Tuesday, December 16, 2014

El sueño del elefante.

El sueño del elefante.

Y es la noche, de tizón helado y horas vacías, lo que nos une en nuestro pequeño brillarle a quien no vemos. 
Estamos a la distancia de una trompa y sólo nos separa, lastrada, la rencorosa manera de dibujarnos en la memoria, de sabernos de memoria.
Es esa soledad malquerida la que nos hace piel de paquidermo, plagada de mapas, en arrugas de relieve dibujados.
Una barra, un cigarrillo. El alcohol en la saliva y en el recuerdo de esos tragos solitarios que liberaron de culpa la música que lejos de uno su inocencia baila.
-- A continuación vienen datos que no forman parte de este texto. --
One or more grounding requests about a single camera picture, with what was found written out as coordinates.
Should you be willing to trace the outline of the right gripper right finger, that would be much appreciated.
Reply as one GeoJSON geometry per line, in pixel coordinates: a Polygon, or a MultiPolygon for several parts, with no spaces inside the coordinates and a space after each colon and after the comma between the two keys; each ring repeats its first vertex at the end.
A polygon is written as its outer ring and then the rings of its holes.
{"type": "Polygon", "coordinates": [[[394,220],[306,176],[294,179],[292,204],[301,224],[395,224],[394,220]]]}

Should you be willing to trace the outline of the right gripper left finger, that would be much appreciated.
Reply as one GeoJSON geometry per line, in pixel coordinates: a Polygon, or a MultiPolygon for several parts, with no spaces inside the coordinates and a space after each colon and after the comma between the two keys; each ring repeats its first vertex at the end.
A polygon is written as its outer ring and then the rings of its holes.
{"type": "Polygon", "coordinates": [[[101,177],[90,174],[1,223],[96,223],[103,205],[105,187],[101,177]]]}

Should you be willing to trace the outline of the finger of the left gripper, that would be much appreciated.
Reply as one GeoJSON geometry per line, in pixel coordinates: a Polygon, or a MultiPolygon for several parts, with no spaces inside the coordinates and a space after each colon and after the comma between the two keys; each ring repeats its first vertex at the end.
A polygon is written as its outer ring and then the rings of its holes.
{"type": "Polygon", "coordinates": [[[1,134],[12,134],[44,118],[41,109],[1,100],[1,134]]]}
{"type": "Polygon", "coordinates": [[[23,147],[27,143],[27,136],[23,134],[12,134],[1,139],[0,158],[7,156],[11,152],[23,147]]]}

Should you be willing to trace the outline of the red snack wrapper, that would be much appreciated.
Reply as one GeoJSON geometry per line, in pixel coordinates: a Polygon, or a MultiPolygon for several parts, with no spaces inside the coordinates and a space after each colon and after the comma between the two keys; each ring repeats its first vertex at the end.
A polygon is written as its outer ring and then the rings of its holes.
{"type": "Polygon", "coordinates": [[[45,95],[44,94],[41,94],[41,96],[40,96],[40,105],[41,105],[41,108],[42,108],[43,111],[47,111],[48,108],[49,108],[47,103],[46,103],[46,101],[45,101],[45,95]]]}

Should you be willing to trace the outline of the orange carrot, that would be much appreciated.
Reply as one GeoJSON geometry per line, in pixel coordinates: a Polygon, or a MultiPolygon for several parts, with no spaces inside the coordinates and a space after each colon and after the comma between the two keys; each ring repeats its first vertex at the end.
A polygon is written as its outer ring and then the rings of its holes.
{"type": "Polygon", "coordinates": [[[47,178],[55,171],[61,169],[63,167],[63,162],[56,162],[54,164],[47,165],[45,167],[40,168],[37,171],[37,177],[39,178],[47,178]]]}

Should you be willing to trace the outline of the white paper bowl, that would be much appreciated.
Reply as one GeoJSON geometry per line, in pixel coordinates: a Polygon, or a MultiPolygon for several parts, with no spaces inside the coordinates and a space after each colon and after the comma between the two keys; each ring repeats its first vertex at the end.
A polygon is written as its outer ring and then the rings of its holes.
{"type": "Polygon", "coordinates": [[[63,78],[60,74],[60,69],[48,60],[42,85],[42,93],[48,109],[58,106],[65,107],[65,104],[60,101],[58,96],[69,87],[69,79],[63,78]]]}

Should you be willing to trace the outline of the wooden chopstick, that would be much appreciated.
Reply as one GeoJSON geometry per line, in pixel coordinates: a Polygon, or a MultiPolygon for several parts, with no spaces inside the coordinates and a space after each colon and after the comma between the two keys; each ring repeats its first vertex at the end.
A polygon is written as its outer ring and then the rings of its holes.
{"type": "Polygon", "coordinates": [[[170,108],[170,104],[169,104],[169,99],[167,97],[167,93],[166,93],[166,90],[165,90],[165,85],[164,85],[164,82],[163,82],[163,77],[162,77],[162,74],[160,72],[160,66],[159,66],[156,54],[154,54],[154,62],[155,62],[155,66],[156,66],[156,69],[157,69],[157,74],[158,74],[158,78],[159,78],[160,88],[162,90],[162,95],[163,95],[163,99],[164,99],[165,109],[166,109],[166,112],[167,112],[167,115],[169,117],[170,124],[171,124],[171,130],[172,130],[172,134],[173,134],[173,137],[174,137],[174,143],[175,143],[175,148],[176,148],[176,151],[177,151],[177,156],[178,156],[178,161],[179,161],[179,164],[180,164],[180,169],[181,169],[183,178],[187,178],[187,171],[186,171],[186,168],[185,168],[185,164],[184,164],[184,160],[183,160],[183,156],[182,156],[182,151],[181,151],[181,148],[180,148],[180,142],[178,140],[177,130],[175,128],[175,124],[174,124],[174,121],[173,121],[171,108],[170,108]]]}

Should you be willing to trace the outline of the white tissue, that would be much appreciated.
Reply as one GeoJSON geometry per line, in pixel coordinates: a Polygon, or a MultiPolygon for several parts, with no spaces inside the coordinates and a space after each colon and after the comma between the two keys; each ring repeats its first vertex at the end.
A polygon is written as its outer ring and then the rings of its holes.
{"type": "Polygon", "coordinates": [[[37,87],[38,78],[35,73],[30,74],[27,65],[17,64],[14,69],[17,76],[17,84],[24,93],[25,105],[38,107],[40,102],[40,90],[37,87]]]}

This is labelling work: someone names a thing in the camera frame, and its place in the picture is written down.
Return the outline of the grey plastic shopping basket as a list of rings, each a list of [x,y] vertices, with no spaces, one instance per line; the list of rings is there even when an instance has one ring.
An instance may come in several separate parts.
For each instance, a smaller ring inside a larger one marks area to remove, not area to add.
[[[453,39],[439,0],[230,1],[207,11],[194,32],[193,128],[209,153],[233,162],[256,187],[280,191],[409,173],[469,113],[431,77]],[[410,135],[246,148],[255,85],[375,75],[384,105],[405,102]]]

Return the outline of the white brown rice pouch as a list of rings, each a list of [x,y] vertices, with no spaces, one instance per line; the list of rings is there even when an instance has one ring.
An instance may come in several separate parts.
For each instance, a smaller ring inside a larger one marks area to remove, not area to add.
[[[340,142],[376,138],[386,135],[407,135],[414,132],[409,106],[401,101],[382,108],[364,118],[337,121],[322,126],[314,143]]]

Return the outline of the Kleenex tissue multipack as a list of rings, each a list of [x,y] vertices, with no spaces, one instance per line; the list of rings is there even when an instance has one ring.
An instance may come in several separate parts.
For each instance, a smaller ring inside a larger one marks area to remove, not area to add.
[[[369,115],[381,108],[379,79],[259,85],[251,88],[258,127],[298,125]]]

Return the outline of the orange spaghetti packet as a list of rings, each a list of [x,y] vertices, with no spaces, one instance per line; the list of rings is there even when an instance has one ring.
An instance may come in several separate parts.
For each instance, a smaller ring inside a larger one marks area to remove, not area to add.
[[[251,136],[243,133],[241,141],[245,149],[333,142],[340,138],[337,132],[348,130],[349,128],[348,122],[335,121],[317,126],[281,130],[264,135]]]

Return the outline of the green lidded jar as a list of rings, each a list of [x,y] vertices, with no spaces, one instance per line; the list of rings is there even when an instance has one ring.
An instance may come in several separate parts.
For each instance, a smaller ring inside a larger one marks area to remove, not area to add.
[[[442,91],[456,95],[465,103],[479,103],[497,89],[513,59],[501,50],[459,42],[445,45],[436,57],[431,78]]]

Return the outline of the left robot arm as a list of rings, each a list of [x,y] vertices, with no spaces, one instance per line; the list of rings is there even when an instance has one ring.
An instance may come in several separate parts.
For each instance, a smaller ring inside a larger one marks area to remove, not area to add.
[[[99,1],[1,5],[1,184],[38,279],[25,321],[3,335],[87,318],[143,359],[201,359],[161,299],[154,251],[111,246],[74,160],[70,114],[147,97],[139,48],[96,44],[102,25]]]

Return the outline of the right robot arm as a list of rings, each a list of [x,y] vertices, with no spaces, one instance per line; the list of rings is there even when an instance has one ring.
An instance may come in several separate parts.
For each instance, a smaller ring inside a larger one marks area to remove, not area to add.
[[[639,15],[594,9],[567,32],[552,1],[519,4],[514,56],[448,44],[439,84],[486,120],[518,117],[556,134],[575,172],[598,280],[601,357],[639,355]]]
Allí queda, a lo lejos, por nuestra esperanza tristemente iluminada, en esa negrura que ahora de adultez rodea nuestra vulgar existencia.
Pesado paquidermo pisando penosamente pereza purificada.
Un elefante que suspira mirando esa luz titilante en mitad del frío. Así es como siento nuestra cercanía. Hay conexión entre nuestros ojos y nuestras luces, pero entre medias, sólo queda vacía la mirada.
¿Cómo no pensarte, con esta memoria de elefante?